Adler erinnert sich an alle Aufträge, an einige davon aber eben etwas genauer, auch weil sich hinter jedem Fall menschliche Dramen verbergen. „Wir erleben bei unseren Einsätzen immer wieder menschliche Schicksale, die uns berühren, versuchen aber das nicht mit nach Hause zu nehmen, sonst wird es einfach zu schwer, den Job zu machen“, sagt Adler.

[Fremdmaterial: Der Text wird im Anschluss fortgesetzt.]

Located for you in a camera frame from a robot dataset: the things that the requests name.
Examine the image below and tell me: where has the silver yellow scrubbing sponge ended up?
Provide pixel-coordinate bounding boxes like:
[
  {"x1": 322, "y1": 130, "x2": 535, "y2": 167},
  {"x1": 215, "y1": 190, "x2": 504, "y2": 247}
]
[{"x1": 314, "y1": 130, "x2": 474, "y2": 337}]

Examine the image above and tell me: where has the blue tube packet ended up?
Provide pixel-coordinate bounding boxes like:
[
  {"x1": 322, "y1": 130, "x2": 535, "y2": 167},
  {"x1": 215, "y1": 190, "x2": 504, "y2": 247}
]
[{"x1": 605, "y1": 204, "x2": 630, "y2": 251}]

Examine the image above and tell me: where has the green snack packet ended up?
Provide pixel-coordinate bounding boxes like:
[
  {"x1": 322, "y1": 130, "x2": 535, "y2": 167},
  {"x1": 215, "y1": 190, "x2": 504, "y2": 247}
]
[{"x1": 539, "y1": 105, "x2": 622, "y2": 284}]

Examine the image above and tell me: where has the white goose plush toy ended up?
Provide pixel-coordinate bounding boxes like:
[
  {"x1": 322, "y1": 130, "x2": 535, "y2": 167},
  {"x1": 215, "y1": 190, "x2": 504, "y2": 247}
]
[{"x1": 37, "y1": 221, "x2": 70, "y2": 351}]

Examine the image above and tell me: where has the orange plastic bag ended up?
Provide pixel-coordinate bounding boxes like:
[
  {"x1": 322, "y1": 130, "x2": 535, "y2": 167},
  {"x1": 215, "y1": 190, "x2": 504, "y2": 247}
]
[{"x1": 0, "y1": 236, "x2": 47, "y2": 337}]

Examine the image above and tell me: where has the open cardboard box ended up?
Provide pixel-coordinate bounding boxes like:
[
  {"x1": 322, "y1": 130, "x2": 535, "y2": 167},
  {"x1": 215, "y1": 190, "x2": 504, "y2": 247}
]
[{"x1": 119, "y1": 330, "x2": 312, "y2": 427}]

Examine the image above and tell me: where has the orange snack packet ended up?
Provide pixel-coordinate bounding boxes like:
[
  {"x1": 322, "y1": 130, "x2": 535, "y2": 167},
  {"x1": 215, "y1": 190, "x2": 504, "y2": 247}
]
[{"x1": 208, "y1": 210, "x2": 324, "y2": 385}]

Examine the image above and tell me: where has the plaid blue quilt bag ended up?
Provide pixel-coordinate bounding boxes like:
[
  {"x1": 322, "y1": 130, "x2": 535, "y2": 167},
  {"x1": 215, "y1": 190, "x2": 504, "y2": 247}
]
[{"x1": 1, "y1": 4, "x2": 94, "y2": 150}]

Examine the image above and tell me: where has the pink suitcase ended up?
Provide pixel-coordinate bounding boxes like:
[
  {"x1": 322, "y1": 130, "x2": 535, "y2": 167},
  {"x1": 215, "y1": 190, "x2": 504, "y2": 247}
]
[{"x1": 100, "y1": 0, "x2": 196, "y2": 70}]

Nicht immer funktioniert das. „Fast immer treffen wir auf Angehörige. Wir hören dann zu, versuchen zu helfen“, sagt Adler. Kein Auftrag ist wie der andere, nie wissen der Tatorteiniger und sein Team, was hinter einer verschlossenen Tür wartet. Eins ist Boris Adler aber besonderes wichtig: Für den Ernstfall schnell einsatzbereit zu sein: Daher steht der Arbeitsvan immer fertig gepackt mit speziellen Industriereinigern, Arbeitsgeräten und Schutzkleidung vor dem Haus.

Kein Aufsehen erregen

„Wir versuchen immer so schnell wie möglich vor Ort zu sein - auch, weil es für Angehörige oft eine sehr belastende Situation ist“, erklärt Boris Adler. Das Arbeitsfahrzeug der Adlers ist genau wie die Schutzanzüge unauffällig weiß: „Wir wollen kein Aufsehen erregen. Nachbarn sollen nicht sehen, was wir machen, wir wollen einfach nur helfen und unsere Arbeit erledigen“, sagt Boris Adler.